= Democratic Party of Lazio (Italy) =

Regional branch of the Italian Democratic Party

The Democratic Party of Lazio (Partito Democratico del Lazio, PD Lazio) is one of the regional branches of the Italian Democratic Party (Partito Democratico) the major centre-left party in Italy. The Democratic Party of Lazio's regional secretary is Fabio Melilli elected in February 2014 by regional primary elections.

The Democratic Party of Lazio was founded on October 14, 2007 at the same time of Italian Democratic Party as a merger of various left-wing and centrist parties; its bulk was formed by the Democrats of the Left (heirs of the Italian Communist Party), Democracy is Freedom – The Daisy and Christian leftists, direct heirs of the late Christian Democracy's left.

== Leadership ==

The Secretary of the Democratic Party of Lazio is Fabio Melilli who was elected by the primaries on February 16, 2014 along with the regional assembly. On June 23, 2014, the Democratic Party of Lazio elected as its President Lorenza Bonaccorsi and as vice-presidents Caterina Rijllo and Paolo Acunzo.

=== Fabio Melilli, Secretary of the Democratic Party of Lazio ===

Fabio Melilli was born in Poggio Moiano, in the Rieti province of, in 1958. He is graduated in Law at the University of Rome “La Sapienza”. He was Director of ANCI the Association of Italian Municipalities and President of Ancitel, the computer services company of ANCI. He was a member of the National Committee for the Euro, created by the Italian Finance Minister for the start-up of the single European currency. He collaborates with Il Sole 24 Ore the most important Italian business newspaper, and he wrote several local finance essays. He was mayor of Poggio Moiano, President of the Rieti province and also president of the Union of Italian Provinces (UPI). He is member of the Italian Parliament for the Democratic Party and member of V Commission (Budget, Treasury and Planning).

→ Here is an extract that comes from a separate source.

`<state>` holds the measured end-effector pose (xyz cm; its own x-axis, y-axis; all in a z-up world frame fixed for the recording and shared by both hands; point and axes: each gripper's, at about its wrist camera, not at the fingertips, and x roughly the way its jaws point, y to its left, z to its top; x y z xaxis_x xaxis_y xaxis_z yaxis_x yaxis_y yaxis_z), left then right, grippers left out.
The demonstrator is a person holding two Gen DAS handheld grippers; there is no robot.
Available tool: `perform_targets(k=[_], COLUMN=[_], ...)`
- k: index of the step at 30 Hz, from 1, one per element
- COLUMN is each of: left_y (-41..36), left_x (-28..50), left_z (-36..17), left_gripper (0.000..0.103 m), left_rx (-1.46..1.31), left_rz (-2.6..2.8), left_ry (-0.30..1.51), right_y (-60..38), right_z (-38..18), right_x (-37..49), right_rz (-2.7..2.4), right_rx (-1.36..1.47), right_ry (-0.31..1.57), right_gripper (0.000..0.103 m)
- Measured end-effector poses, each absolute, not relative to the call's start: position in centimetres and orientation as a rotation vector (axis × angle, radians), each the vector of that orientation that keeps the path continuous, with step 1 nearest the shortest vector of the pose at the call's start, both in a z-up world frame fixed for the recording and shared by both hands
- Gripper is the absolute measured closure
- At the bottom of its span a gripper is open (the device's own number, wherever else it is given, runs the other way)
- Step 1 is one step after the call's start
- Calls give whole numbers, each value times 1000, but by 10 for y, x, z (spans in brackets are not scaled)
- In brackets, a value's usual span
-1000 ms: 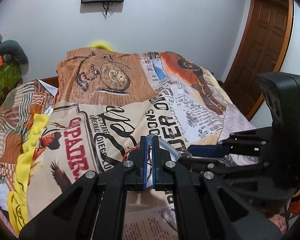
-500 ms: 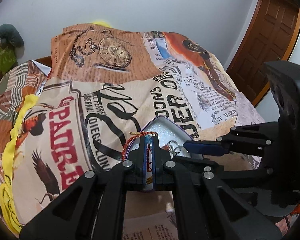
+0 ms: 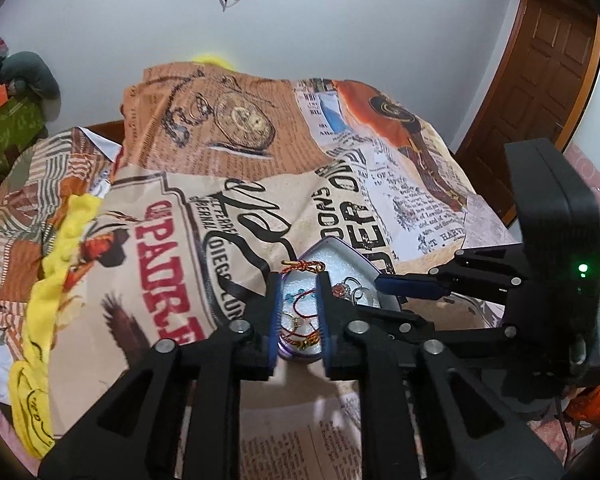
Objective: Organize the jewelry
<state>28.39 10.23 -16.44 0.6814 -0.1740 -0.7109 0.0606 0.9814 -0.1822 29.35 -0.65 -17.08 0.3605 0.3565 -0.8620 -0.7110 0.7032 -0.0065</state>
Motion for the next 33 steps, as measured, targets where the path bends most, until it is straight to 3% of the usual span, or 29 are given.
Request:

=== Lorenza Bonaccorsi, president of the Democratic Party of Lazio Assembly ===

Lorenza Bonaccorsi was born in Rome on July 20, 1968 and she graduated from the State University of Milan with a degree in economic history with professor Giulio Sapelli. Since 2001 she has worked at the Auditorium "Parco della Musica in Rome" where she directed the communications department until 2006. From 2006 to 2008 she was head of the secretariat of Paolo Gentiloni, Minister of Communications of Prodi government. From 2008 to 2010 she was head of Institutional Relations and Relationship with the European Union for the Lazio Region. In 2010, she returned to work at the Auditorium of Rome as head of developing new magazines and new commercial products. Thanks to the “parlamentarie” - i.g the primaries for choosing the candidates members of Parliament for the Democratic Party - in 2013 she was elected at the Parliament in Lazio district. She is part of the IX Commission “Transport and Telecommunications” of the Italian Parliament. Since September 16, 2014, Lorenza is part of the National Secretariat of the Democratic Party led by Matteo Renzi.

=== Caterina Rijllo, vice president of the Democratic Party of Lazio Assembly ===

Rijllo Catherine was born in Catanzaro in 1985. She deals with Economy and Finance at the University of Rome - La Sapienza, where she earned a degree in Economics. She began her political activities in Catanzaro, where in 2010 she was elected national delegate of Young Democrats. In 2013, she moved to Rome, where she was elected secretary of the “Pigneto Prenestino” section of Democratic Party.

=== Paolo Acunzo, vice president of the Democratic Party of Lazio Assembly ===

Paolo Acunzo was born in Rome in 1971. He has two children, and he is responsible for international relations of one of the major Italian institutions in the field of research and innovation. He is active in the volunteer field and he has always been involved with different European issues. Particularly, he was Secretary of Rome and deputy General Secretary of the “Movimento Federalista Europeo”. In the 1990s he joined the PDS-DS and founded in Brussels the electoral committee for “Ulivo” the left-wing alliance and so he was elected into the Constituent Assembly of the National Democratic Party. He is a member of the “Aurelio – Cavallegeri” section of Democratic Party.